YOUR OBJECTIVE – Filter the material below so that only lines containing "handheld" remain.

--- START ---

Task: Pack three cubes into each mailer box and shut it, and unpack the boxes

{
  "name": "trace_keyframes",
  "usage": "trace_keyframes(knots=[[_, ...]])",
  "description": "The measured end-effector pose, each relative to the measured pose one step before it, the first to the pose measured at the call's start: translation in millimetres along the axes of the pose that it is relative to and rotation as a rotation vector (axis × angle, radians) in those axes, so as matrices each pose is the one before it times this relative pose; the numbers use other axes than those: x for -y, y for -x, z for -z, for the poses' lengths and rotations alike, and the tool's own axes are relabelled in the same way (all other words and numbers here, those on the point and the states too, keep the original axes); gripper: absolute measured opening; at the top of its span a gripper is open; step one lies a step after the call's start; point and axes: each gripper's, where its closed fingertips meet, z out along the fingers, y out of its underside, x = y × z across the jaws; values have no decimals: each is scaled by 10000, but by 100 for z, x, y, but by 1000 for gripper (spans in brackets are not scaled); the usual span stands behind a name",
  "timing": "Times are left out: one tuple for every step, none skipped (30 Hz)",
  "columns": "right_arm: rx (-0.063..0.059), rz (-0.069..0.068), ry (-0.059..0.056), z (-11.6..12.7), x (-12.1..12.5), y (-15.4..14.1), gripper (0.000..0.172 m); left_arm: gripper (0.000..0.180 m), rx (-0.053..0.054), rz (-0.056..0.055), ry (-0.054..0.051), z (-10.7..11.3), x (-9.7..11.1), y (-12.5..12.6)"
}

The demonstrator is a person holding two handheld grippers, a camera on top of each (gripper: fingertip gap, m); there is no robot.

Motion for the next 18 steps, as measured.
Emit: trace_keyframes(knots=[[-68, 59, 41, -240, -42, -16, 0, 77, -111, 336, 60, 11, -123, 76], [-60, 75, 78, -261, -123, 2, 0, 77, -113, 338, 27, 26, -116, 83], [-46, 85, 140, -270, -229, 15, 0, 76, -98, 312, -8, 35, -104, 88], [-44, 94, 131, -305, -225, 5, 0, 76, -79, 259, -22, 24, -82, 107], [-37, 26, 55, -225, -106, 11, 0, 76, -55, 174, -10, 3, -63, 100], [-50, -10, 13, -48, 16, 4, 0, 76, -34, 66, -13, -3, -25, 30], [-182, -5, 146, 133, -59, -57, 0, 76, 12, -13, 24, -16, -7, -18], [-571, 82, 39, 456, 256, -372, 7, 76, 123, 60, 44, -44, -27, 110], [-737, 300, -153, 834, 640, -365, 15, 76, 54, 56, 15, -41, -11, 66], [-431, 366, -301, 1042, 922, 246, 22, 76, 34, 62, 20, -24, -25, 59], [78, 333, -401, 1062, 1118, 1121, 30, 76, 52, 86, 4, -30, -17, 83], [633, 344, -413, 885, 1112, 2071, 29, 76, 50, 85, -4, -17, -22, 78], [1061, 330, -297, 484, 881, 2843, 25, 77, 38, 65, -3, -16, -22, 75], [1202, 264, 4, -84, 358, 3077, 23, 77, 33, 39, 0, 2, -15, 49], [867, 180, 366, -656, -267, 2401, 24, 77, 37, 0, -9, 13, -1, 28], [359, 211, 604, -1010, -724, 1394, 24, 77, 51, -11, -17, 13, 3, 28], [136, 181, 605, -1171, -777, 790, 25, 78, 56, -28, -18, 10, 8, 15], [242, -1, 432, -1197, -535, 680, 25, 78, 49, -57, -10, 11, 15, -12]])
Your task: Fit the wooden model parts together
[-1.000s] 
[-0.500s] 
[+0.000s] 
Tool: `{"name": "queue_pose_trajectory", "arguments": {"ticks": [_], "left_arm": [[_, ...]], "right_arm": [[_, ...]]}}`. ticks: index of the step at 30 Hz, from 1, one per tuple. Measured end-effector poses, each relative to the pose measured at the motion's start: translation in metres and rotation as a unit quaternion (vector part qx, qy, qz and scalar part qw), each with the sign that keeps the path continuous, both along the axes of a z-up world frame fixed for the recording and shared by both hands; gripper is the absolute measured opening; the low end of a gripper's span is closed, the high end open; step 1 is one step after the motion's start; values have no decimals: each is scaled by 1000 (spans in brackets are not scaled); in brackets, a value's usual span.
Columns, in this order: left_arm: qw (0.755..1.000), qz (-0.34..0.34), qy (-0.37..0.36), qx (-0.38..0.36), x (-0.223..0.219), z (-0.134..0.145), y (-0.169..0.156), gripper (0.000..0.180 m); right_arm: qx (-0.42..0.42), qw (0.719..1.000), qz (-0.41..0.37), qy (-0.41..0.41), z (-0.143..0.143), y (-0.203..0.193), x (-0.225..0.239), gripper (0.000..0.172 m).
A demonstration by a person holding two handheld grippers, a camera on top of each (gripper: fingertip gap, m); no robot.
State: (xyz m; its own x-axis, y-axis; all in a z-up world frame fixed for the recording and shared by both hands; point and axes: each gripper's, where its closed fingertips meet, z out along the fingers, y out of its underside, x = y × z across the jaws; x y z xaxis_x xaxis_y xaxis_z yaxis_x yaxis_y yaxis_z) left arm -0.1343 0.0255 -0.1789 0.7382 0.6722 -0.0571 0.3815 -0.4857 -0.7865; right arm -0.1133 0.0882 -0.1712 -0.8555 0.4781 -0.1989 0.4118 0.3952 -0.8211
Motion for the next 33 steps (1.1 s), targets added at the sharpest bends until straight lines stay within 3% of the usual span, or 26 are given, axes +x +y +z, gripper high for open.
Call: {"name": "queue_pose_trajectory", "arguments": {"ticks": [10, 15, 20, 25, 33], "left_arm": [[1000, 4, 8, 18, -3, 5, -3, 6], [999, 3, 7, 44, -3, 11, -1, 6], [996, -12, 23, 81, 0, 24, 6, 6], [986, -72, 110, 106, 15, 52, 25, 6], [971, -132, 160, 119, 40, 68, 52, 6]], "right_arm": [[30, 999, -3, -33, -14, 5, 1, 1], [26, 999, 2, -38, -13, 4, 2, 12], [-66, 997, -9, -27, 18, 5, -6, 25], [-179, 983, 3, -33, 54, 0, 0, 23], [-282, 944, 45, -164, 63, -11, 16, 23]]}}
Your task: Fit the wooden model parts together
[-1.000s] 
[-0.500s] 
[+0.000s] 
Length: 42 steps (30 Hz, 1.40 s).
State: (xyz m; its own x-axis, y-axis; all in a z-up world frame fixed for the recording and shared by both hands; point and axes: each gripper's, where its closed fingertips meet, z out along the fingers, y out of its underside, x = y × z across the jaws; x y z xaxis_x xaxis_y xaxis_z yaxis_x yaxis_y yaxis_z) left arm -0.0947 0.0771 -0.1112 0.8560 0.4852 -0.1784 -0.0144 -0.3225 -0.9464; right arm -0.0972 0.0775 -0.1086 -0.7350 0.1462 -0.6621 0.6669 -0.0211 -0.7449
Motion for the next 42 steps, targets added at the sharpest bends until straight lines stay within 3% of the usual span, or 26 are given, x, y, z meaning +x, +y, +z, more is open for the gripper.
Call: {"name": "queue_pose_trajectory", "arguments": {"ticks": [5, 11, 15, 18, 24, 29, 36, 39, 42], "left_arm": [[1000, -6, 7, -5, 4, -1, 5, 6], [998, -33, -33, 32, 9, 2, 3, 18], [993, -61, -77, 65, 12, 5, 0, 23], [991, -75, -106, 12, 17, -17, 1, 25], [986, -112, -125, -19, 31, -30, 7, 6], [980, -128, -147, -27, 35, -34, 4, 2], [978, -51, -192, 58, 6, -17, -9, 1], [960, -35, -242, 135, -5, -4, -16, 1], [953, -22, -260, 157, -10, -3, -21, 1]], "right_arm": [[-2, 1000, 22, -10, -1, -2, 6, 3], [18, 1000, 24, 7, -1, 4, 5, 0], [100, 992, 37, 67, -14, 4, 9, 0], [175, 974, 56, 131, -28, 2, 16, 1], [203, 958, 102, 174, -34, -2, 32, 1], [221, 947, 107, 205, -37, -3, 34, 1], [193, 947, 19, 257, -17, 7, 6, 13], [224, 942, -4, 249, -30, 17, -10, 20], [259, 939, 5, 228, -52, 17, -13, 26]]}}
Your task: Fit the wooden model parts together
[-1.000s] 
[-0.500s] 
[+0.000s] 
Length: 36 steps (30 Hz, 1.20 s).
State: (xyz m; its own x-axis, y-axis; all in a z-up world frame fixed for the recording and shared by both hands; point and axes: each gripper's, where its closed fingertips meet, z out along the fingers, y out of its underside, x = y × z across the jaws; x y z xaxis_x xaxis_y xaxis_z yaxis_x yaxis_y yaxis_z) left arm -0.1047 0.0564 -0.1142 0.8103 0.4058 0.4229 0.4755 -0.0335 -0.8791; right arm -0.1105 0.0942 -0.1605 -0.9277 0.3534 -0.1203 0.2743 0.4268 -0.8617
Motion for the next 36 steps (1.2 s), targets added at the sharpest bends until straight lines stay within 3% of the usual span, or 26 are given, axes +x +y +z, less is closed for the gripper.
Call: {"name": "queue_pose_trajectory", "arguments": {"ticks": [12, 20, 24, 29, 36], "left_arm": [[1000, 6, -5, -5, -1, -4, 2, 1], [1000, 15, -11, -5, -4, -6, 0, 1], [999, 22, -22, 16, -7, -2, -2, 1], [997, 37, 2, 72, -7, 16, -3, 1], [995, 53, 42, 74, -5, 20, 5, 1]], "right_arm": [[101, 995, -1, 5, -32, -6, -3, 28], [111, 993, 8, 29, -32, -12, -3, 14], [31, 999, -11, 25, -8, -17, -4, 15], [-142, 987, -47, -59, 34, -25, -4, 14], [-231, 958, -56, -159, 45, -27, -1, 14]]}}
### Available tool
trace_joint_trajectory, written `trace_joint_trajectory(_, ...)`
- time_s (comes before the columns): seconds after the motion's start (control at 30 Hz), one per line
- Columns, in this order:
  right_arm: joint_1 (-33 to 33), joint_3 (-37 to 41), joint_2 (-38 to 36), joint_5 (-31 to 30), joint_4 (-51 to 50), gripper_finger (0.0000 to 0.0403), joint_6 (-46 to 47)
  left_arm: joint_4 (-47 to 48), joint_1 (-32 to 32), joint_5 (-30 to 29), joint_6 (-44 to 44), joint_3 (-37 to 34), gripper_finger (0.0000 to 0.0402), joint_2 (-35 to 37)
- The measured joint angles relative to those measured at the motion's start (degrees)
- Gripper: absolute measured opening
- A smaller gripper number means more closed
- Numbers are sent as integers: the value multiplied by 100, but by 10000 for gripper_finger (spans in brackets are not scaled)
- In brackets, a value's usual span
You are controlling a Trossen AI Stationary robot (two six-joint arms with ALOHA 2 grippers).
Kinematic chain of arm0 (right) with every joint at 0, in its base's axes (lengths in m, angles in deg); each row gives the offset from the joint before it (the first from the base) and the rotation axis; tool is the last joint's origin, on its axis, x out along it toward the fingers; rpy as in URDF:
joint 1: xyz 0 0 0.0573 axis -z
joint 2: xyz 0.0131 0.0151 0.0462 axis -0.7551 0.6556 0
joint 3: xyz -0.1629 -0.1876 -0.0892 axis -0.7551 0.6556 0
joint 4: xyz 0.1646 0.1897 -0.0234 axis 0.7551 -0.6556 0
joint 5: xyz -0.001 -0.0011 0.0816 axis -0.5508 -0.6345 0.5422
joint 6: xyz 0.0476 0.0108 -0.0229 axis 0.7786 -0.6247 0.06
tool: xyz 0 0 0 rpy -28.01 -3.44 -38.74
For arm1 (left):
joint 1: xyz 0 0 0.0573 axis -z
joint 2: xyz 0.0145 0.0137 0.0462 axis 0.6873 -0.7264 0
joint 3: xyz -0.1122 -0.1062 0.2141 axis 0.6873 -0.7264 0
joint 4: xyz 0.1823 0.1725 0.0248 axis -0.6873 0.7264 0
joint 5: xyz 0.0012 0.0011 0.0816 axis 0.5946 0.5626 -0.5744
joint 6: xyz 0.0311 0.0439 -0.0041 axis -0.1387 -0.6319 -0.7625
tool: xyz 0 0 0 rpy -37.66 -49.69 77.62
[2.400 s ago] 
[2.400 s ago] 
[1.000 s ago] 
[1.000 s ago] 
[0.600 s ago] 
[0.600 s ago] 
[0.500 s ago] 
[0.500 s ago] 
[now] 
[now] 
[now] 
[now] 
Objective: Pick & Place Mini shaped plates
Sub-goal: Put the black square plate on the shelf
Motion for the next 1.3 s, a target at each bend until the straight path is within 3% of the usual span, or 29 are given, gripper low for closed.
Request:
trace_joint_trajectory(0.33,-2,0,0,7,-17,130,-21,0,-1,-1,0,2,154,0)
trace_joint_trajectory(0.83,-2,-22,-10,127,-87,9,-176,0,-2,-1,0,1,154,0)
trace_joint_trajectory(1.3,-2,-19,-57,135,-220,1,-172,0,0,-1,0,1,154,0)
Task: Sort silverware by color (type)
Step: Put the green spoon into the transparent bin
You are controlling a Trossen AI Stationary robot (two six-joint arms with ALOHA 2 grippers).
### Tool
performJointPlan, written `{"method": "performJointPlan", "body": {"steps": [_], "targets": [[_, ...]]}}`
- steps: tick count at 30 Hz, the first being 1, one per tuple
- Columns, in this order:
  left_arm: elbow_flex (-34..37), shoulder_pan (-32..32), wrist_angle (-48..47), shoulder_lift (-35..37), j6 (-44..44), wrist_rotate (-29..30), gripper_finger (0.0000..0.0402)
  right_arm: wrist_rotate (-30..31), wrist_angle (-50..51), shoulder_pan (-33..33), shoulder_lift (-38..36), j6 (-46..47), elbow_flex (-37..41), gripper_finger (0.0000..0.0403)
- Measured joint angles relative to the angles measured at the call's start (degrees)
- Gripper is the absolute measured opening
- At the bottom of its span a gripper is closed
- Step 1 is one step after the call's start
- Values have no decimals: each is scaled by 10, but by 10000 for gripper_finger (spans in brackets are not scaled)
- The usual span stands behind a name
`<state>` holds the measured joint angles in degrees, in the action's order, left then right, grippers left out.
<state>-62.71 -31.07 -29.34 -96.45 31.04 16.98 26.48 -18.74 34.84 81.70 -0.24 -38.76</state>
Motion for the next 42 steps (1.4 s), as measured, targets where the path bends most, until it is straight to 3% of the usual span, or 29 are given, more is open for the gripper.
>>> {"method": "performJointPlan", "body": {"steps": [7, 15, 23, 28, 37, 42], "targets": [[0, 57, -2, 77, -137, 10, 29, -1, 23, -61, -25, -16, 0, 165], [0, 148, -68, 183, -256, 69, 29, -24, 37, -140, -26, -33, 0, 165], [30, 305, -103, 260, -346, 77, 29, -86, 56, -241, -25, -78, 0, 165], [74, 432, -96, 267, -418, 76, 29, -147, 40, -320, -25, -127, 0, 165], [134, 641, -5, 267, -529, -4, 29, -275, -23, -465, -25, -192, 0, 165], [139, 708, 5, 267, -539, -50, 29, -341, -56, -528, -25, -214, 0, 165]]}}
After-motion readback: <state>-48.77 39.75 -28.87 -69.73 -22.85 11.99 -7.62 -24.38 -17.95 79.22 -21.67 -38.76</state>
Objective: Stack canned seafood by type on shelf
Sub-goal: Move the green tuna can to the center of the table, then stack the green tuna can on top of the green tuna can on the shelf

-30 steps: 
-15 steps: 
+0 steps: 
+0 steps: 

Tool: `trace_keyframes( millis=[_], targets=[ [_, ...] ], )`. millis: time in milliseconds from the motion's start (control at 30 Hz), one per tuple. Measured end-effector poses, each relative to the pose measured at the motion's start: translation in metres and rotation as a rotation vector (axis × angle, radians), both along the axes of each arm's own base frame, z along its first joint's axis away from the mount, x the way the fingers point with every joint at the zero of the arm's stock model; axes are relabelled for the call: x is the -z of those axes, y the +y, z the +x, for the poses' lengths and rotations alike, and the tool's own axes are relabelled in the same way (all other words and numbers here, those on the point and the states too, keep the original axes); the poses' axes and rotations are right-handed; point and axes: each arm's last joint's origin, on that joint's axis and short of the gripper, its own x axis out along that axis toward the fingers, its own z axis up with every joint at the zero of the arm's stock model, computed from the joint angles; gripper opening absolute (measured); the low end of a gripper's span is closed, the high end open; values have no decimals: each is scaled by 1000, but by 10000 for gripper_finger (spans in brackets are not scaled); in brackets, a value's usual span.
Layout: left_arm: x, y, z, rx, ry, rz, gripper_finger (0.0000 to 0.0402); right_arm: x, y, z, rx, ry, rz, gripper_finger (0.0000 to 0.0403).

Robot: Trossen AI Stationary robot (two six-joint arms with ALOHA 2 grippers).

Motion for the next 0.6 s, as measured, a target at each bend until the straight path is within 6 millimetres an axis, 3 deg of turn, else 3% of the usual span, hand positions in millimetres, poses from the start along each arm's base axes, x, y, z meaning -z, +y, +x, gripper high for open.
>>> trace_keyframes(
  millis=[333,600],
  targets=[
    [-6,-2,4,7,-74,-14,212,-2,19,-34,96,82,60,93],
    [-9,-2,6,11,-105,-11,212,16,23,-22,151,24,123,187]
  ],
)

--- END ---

RESULT FOR THIS TASK –
The demonstrator is a person holding two handheld grippers, a camera on top of each (gripper: fingertip gap, m); there is no robot.
A demonstration by a person holding two handheld grippers, a camera on top of each (gripper: fingertip gap, m); no robot.

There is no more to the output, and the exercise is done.